WHAT THE TASK REQUIRES
Reproduce every entry precisely as written.

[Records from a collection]
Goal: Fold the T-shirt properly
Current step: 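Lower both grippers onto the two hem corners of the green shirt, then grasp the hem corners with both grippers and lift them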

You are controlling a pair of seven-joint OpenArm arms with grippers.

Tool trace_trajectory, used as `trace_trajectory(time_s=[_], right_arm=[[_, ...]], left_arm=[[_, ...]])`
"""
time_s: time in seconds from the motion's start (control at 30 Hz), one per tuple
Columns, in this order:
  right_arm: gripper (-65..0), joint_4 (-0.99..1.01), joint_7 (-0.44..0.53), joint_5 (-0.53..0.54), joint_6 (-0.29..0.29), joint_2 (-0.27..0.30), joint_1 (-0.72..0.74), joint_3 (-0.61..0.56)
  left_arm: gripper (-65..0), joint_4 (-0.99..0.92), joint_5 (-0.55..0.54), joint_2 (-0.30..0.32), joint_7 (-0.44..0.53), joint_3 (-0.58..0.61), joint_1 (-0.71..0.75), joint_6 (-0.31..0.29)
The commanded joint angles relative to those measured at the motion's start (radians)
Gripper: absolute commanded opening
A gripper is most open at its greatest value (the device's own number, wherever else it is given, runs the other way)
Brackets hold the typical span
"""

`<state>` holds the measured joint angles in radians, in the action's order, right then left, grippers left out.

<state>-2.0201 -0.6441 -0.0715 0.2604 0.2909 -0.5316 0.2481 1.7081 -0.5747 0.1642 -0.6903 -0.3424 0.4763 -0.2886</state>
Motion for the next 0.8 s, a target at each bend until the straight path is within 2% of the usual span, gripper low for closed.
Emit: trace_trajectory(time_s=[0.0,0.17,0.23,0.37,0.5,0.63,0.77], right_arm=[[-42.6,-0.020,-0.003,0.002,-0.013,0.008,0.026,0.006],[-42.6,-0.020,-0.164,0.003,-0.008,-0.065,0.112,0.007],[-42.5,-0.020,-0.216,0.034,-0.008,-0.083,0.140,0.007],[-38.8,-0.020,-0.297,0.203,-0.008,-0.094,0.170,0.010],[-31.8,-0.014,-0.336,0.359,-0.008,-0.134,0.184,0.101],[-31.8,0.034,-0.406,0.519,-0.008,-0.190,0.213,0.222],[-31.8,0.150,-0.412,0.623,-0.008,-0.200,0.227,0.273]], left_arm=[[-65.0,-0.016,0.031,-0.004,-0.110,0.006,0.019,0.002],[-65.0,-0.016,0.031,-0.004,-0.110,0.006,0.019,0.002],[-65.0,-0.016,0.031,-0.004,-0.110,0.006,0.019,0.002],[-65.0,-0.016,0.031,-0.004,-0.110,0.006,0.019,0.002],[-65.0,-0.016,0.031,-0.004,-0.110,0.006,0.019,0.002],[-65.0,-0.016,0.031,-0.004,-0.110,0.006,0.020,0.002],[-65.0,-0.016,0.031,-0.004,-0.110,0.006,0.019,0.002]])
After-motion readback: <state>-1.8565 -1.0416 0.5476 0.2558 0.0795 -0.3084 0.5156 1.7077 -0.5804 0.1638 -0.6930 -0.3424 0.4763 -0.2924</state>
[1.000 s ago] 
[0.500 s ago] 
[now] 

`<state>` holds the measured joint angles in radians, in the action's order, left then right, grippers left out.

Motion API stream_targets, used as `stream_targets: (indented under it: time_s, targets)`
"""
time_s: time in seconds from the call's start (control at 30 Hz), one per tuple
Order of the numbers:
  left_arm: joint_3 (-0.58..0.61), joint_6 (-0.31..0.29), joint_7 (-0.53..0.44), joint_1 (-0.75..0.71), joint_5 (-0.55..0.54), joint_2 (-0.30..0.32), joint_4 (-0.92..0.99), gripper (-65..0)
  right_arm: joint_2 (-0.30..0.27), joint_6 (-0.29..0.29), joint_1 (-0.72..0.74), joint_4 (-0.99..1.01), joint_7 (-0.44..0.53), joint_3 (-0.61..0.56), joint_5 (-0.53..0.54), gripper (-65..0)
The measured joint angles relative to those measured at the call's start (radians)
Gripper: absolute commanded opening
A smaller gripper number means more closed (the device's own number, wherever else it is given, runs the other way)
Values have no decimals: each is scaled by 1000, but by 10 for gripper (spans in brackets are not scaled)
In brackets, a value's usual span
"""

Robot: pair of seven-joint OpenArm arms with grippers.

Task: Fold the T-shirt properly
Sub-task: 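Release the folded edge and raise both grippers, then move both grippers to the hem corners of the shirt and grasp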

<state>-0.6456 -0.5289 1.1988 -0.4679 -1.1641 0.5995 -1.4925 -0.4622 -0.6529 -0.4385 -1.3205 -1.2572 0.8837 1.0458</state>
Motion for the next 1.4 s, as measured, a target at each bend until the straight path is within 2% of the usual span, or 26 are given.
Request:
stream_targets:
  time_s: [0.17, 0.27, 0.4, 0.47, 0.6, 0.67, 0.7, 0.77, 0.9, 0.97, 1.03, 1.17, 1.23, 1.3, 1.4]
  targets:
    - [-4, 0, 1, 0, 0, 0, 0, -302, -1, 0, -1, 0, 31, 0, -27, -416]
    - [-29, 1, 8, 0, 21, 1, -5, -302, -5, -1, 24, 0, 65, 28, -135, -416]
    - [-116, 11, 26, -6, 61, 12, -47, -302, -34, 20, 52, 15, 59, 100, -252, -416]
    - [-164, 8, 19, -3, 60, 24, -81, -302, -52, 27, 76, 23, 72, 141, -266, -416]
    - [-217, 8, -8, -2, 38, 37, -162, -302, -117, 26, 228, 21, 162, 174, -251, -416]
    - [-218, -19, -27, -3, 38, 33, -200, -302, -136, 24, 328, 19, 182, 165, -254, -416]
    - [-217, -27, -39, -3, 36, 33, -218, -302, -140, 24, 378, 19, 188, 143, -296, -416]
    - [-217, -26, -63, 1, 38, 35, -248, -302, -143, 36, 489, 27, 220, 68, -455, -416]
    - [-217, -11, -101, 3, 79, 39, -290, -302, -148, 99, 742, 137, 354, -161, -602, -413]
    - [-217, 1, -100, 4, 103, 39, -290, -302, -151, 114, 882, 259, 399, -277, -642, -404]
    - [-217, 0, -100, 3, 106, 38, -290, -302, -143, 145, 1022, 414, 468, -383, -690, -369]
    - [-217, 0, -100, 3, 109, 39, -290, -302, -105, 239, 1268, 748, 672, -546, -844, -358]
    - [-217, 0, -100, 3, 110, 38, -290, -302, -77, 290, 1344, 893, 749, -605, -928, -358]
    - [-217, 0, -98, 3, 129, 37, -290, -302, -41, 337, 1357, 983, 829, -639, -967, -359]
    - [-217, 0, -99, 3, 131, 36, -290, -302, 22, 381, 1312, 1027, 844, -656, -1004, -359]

SOLUTION BELOW
Goal: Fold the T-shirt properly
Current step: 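Lower both grippers onto the two hem corners of the green shirt, then grasp the hem corners with both grippers and lift them
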
You are controlling a pair of seven-joint OpenArm arms with grippers.

Tool trace_trajectory, used as `trace_trajectory(time_s=[_], right_arm=[[_, ...]], left_arm=[[_, ...]])`
"""
time_s: time in seconds from the motion's start (control at 30 Hz), one per tuple
Columns, in this order:
  right_arm: gripper (-65..0), joint_4 (-0.99..1.01), joint_7 (-0.44..0.53), joint_5 (-0.53..0.54), joint_6 (-0.29..0.29), joint_2 (-0.27..0.30), joint_1 (-0.72..0.74), joint_3 (-0.61..0.56)
  left_arm: gripper (-65..0), joint_4 (-0.99..0.92), joint_5 (-0.55..0.54), joint_2 (-0.30..0.32), joint_7 (-0.44..0.53), joint_3 (-0.58..0.61), joint_1 (-0.71..0.75), joint_6 (-0.31..0.29)
The commanded joint angles relative to those measured at the motion's start (radians)
Gripper: absolute commanded opening
A gripper is most open at its greatest value (the device's own number, wherever else it is given, runs the other way)
Brackets hold the typical span
"""

`<state>` holds the measured joint angles in radians, in the action's order, right then left, grippers left out.

<state>-2.0201 -0.6441 -0.0715 0.2604 0.2909 -0.5316 0.2481 1.7081 -0.5747 0.1642 -0.6903 -0.3424 0.4763 -0.2886</state>
Motion for the next 0.8 s, a target at each bend until the straight path is within 2% of the usual span, gripper low for closed.
Emit: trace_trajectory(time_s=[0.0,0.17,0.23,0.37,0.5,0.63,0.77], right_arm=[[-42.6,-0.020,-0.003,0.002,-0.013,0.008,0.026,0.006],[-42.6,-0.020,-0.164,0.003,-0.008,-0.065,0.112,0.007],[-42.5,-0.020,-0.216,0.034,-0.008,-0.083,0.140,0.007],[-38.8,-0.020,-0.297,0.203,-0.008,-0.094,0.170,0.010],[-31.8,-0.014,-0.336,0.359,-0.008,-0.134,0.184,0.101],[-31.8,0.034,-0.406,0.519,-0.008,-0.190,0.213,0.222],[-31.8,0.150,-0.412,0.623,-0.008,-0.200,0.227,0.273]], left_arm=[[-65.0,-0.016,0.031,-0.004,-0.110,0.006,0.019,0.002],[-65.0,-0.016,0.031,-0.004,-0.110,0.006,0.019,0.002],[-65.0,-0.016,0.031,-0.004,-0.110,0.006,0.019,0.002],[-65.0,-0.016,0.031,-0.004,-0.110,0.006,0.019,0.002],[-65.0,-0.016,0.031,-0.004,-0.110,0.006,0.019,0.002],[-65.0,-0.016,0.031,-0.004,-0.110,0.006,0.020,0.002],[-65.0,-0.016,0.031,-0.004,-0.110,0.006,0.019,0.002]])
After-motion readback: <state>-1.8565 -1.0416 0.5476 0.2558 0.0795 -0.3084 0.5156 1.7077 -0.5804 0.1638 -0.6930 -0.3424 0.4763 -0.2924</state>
[1.000 s ago] 
[0.500 s ago] 
[now] 

`<state>` holds the measured joint angles in radians, in the action's order, left then right, grippers left out.

Motion API stream_targets, used as `stream_targets: (indented under it: time_s, targets)`
"""
time_s: time in seconds from the call's start (control at 30 Hz), one per tuple
Order of the numbers:
  left_arm: joint_3 (-0.58..0.61), joint_6 (-0.31..0.29), joint_7 (-0.53..0.44), joint_1 (-0.75..0.71), joint_5 (-0.55..0.54), joint_2 (-0.30..0.32), joint_4 (-0.92..0.99), gripper (-65..0)
  right_arm: joint_2 (-0.30..0.27), joint_6 (-0.29..0.29), joint_1 (-0.72..0.74), joint_4 (-0.99..1.01), joint_7 (-0.44..0.53), joint_3 (-0.61..0.56), joint_5 (-0.53..0.54), gripper (-65..0)
The measured joint angles relative to those measured at the call's start (radians)
Gripper: absolute commanded opening
A smaller gripper number means more closed (the device's own number, wherever else it is given, runs the other way)
Values have no decimals: each is scaled by 1000, but by 10 for gripper (spans in brackets are not scaled)
In brackets, a value's usual span
"""

Robot: pair of seven-joint OpenArm arms with grippers.

Task: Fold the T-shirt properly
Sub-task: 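Release the folded edge and raise both grippers, then move both grippers to the hem corners of the shirt and grasp
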
<state>-0.6456 -0.5289 1.1988 -0.4679 -1.1641 0.5995 -1.4925 -0.4622 -0.6529 -0.4385 -1.3205 -1.2572 0.8837 1.0458</state>
Motion for the next 1.4 s, as measured, a target at each bend until the straight path is within 2% of the usual span, or 26 are given.
Request:
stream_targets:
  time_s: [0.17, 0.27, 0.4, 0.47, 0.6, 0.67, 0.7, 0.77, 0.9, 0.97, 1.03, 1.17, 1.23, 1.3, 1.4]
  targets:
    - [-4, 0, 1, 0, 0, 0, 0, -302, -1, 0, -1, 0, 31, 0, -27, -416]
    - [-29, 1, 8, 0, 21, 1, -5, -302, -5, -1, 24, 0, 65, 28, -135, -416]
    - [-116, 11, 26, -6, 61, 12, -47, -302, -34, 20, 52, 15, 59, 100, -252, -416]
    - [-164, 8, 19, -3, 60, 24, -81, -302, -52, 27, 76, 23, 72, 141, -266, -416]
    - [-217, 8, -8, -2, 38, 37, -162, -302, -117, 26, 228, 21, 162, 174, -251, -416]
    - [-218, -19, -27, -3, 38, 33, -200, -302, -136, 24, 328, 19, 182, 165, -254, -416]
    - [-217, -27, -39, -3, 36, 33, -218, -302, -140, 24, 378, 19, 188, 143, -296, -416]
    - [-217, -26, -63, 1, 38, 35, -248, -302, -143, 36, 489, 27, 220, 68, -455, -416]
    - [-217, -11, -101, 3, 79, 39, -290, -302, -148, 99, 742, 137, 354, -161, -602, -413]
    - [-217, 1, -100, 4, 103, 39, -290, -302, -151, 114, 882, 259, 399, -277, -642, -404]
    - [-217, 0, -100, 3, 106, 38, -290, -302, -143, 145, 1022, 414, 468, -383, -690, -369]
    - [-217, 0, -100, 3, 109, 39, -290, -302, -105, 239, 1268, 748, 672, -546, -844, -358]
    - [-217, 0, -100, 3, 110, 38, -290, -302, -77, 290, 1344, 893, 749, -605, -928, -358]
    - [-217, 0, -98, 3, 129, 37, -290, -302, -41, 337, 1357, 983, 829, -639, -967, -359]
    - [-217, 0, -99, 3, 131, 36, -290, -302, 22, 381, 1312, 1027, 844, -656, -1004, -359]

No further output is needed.